#### Task statement:
Pick out the lines below that contain the string "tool" and copy them all.

#### Data items:
───
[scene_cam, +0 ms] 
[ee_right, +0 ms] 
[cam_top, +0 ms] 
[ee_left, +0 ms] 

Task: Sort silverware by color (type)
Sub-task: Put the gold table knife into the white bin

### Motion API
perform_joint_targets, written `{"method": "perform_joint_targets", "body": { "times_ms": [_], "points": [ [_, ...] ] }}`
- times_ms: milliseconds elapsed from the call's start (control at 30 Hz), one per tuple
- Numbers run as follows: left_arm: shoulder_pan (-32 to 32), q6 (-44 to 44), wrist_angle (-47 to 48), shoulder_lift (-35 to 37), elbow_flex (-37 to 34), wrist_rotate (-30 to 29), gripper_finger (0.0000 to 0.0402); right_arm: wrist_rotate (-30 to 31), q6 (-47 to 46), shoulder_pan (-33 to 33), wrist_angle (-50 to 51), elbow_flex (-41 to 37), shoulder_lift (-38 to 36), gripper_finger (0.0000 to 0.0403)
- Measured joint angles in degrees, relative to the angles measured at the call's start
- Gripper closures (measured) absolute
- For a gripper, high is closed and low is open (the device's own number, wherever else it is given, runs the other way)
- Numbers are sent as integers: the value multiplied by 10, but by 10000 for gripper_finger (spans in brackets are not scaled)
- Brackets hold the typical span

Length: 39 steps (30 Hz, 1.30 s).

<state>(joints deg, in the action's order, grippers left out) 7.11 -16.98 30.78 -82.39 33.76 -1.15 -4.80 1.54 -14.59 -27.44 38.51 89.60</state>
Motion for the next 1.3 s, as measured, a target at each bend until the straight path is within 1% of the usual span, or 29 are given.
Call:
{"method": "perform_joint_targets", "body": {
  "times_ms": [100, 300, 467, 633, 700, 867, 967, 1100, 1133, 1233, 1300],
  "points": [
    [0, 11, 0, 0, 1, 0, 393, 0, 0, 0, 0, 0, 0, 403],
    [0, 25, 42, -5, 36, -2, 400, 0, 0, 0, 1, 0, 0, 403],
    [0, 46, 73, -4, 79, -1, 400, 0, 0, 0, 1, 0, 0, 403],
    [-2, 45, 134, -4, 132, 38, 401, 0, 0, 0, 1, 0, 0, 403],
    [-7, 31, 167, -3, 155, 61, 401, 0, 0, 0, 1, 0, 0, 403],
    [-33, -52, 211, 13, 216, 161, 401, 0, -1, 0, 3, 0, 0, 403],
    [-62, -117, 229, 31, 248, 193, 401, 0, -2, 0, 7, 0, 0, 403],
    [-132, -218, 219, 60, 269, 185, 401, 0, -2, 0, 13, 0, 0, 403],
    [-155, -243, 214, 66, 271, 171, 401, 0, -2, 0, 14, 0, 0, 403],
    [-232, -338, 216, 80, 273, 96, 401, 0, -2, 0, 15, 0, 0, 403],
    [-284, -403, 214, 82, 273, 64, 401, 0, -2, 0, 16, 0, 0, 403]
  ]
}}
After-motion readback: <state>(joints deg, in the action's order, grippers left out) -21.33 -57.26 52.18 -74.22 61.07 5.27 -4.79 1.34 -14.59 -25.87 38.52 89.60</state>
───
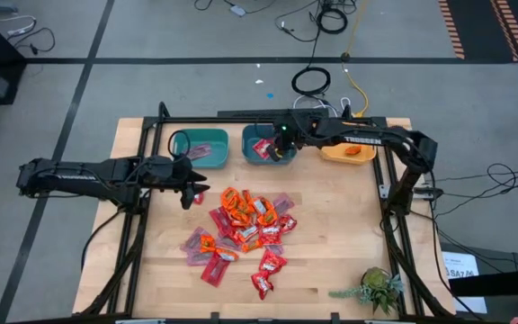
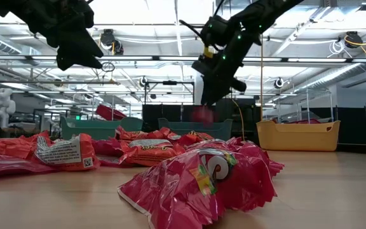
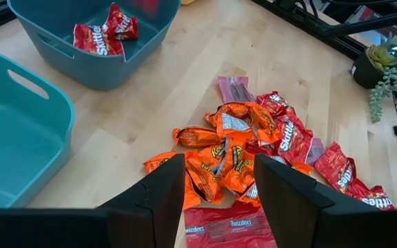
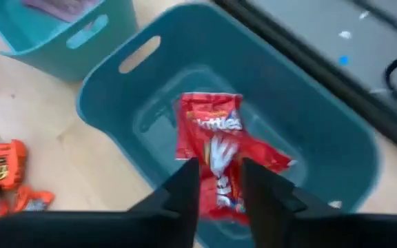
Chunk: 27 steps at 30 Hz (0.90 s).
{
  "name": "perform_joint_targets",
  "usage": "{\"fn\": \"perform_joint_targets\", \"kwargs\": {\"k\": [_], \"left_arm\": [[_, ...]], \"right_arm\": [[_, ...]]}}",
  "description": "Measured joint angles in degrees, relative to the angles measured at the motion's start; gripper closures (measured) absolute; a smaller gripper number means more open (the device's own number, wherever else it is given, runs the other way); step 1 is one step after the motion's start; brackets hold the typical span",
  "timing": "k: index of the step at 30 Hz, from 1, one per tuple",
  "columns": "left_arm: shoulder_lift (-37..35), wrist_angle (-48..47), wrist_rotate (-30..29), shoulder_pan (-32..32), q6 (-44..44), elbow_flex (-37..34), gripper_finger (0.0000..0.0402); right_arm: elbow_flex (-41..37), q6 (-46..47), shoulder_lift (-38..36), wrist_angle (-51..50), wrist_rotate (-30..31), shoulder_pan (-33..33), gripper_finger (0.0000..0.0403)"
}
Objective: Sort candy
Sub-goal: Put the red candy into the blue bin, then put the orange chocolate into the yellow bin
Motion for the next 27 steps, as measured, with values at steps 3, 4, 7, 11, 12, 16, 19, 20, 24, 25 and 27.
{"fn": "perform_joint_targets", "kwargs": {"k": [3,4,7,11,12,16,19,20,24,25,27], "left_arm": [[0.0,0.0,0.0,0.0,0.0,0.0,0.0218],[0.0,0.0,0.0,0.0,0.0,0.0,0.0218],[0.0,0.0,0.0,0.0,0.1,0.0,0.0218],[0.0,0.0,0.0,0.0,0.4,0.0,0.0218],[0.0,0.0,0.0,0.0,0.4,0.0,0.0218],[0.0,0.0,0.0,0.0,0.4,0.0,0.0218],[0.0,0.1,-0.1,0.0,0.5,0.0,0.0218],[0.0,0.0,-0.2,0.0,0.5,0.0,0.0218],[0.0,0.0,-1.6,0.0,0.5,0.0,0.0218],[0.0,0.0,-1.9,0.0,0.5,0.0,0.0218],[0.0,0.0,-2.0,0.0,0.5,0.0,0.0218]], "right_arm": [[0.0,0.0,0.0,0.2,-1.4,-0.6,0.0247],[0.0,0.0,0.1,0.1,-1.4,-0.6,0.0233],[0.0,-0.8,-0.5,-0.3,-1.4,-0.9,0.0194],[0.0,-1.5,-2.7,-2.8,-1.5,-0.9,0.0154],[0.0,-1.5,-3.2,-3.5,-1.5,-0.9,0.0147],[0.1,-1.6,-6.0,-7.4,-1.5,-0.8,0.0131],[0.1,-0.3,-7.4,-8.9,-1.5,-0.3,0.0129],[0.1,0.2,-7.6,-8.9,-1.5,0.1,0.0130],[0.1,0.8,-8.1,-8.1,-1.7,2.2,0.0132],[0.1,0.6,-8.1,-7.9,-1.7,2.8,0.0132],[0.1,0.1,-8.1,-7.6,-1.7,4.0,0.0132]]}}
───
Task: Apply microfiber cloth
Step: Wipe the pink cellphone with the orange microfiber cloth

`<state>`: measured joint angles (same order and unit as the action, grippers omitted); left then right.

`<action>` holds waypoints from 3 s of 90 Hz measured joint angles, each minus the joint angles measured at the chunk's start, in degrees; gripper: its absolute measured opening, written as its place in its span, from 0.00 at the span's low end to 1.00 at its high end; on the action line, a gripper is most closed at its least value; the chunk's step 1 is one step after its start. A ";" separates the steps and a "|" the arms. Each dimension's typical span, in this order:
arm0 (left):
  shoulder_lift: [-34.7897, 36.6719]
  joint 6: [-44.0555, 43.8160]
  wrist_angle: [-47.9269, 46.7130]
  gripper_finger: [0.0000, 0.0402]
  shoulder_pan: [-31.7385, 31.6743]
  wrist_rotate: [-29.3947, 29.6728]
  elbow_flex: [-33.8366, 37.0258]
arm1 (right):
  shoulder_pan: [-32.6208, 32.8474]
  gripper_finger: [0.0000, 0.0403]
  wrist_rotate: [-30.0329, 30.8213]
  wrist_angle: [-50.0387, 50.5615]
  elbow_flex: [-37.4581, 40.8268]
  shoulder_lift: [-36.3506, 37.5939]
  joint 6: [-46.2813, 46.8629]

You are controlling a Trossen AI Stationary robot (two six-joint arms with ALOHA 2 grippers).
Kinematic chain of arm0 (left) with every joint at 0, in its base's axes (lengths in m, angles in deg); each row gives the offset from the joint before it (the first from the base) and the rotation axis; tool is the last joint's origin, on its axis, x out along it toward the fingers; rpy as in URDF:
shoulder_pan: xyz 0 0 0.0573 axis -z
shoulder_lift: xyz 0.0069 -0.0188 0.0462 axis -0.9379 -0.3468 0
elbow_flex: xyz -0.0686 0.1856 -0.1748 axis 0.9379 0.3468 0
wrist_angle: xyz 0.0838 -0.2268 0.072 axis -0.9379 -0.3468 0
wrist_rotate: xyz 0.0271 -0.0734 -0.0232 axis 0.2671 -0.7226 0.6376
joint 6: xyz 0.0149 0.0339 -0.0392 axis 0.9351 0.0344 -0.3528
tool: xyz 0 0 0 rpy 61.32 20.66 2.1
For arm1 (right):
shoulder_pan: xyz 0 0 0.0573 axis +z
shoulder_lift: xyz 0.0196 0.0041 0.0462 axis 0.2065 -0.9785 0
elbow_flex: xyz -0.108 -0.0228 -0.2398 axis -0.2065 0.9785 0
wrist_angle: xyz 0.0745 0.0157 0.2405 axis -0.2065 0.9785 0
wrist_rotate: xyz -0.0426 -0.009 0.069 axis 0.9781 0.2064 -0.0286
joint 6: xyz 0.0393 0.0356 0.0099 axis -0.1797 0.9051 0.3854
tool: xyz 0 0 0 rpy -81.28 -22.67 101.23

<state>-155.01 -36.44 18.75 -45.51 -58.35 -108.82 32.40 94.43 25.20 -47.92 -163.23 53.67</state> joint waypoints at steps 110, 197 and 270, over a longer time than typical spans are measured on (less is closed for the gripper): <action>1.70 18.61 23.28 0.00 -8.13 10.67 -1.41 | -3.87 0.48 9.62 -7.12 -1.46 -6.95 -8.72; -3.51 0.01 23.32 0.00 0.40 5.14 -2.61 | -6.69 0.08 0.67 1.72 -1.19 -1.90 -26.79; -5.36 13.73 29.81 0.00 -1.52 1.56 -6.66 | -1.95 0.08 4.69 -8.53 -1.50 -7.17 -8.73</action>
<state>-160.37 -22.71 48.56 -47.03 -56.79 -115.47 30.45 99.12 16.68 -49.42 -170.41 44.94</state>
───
#### Result:
Kinematic chain of arm0 (left) with every joint at 0, in its base's axes (lengths in m, angles in deg); each row gives the offset from the joint before it (the first from the base) and the rotation axis; tool is the last joint's origin, on its axis, x out along it toward the fingers; rpy as in URDF:
tool: xyz 0 0 0 rpy 61.32 20.66 2.1
tool: xyz 0 0 0 rpy -81.28 -22.67 101.23

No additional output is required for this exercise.